Return every line of the data below exactly, but do not include the images.
----
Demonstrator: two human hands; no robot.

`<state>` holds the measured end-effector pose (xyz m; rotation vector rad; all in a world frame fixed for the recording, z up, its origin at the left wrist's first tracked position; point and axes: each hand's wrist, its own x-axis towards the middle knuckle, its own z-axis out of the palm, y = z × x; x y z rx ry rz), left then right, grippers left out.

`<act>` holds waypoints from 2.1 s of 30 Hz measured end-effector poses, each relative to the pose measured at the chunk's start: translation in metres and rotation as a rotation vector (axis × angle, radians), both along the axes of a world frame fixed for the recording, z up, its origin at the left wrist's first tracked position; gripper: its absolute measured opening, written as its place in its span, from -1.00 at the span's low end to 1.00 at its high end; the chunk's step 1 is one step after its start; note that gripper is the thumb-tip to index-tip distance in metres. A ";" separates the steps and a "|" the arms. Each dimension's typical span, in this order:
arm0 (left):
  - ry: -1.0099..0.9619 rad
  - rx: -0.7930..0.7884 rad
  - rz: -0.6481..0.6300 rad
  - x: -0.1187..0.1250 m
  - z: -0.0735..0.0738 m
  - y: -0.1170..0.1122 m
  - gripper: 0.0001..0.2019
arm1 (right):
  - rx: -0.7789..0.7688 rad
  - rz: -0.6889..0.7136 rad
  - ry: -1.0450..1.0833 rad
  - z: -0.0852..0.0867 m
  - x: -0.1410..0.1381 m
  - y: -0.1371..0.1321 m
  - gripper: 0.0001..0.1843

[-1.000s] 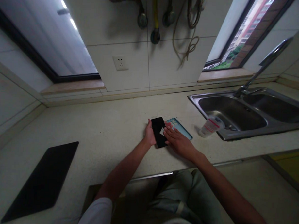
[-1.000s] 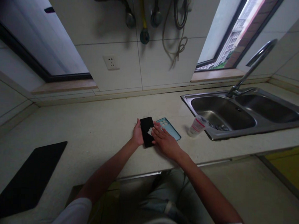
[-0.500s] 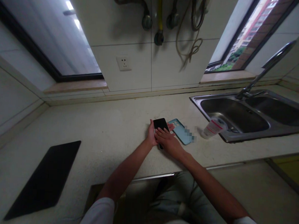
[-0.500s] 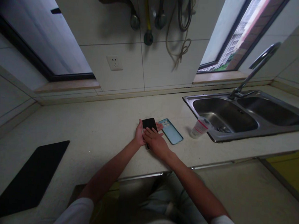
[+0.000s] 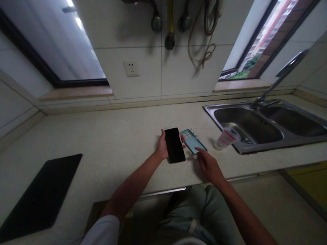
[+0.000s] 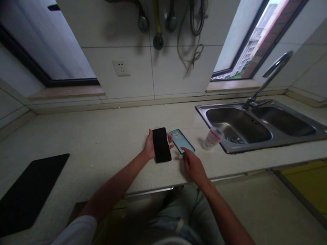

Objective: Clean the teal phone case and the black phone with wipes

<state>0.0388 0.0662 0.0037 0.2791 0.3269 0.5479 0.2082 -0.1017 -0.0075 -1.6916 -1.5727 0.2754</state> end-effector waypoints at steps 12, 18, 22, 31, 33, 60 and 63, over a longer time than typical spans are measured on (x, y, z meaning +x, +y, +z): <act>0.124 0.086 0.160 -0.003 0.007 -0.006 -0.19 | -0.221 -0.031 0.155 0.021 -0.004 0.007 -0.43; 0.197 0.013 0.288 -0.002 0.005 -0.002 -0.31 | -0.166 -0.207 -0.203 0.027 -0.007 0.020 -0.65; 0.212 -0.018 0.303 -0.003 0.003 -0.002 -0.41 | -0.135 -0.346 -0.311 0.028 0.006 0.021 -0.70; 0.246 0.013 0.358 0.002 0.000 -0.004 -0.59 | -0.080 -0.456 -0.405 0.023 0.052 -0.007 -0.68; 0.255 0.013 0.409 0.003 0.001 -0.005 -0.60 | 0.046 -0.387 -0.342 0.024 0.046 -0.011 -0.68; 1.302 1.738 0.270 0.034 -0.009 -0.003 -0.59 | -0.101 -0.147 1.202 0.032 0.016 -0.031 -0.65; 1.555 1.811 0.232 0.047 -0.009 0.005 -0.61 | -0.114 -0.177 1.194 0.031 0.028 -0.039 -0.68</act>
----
__Finished exercise__:
Demonstrator: two human hands; no robot.

`<state>` holds the measured end-effector pose (xyz m; rotation vector rad; all in a world frame fixed for the recording, z up, its origin at the left wrist's first tracked position; point and axes: each hand's wrist, its own x-axis towards the middle knuckle, its own z-axis out of the palm, y = z × x; x y z rx ry rz), left then right, grippers left out.

`<act>` holds waypoints from 2.1 s of 30 Hz measured end-effector poses, each relative to the pose measured at the chunk's start: translation in metres and rotation as a rotation vector (axis × angle, radians), both along the axes of a world frame fixed for the recording, z up, its origin at the left wrist's first tracked position; gripper: its absolute measured opening, written as its place in its span, from -1.00 at the span's low end to 1.00 at its high end; the chunk's step 1 is one step after its start; note that gripper is the thumb-tip to index-tip distance in metres. A ";" separates the steps and a "|" the arms. Each dimension's typical span, in this order:
arm0 (left):
  - ry: -1.0099..0.9619 rad
  - rx: -0.7930..0.7884 rad
  - rz: -0.6481..0.6300 rad
  - x: -0.1187..0.1250 m
  - z: -0.0735..0.0738 m
  - y: -0.1170..0.1122 m
  - gripper: 0.0001..0.2019
arm1 (right):
  - rx: -0.7789..0.7688 rad
  - rz: -0.6889..0.7136 rad
  - ry: -1.0450..1.0833 rad
  - z: -0.0852..0.0867 m
  - x: -0.1410..0.1381 m
  - y: -0.1371..0.1321 m
  - gripper: 0.0001..0.1843

[-1.000s] 
[-1.000s] 
[-0.500s] 
[-0.500s] 
[+0.000s] 
[+0.000s] 

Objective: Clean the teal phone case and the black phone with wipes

<state>0.0388 0.0662 0.0037 0.2791 0.3269 0.5479 0.2082 -0.1017 -0.0075 -1.6916 -1.5727 0.2754</state> end-effector waypoints at steps 12, 18, 22, 31, 33, 60 and 63, over a longer time than typical spans are measured on (x, y, z meaning +x, +y, +z): <act>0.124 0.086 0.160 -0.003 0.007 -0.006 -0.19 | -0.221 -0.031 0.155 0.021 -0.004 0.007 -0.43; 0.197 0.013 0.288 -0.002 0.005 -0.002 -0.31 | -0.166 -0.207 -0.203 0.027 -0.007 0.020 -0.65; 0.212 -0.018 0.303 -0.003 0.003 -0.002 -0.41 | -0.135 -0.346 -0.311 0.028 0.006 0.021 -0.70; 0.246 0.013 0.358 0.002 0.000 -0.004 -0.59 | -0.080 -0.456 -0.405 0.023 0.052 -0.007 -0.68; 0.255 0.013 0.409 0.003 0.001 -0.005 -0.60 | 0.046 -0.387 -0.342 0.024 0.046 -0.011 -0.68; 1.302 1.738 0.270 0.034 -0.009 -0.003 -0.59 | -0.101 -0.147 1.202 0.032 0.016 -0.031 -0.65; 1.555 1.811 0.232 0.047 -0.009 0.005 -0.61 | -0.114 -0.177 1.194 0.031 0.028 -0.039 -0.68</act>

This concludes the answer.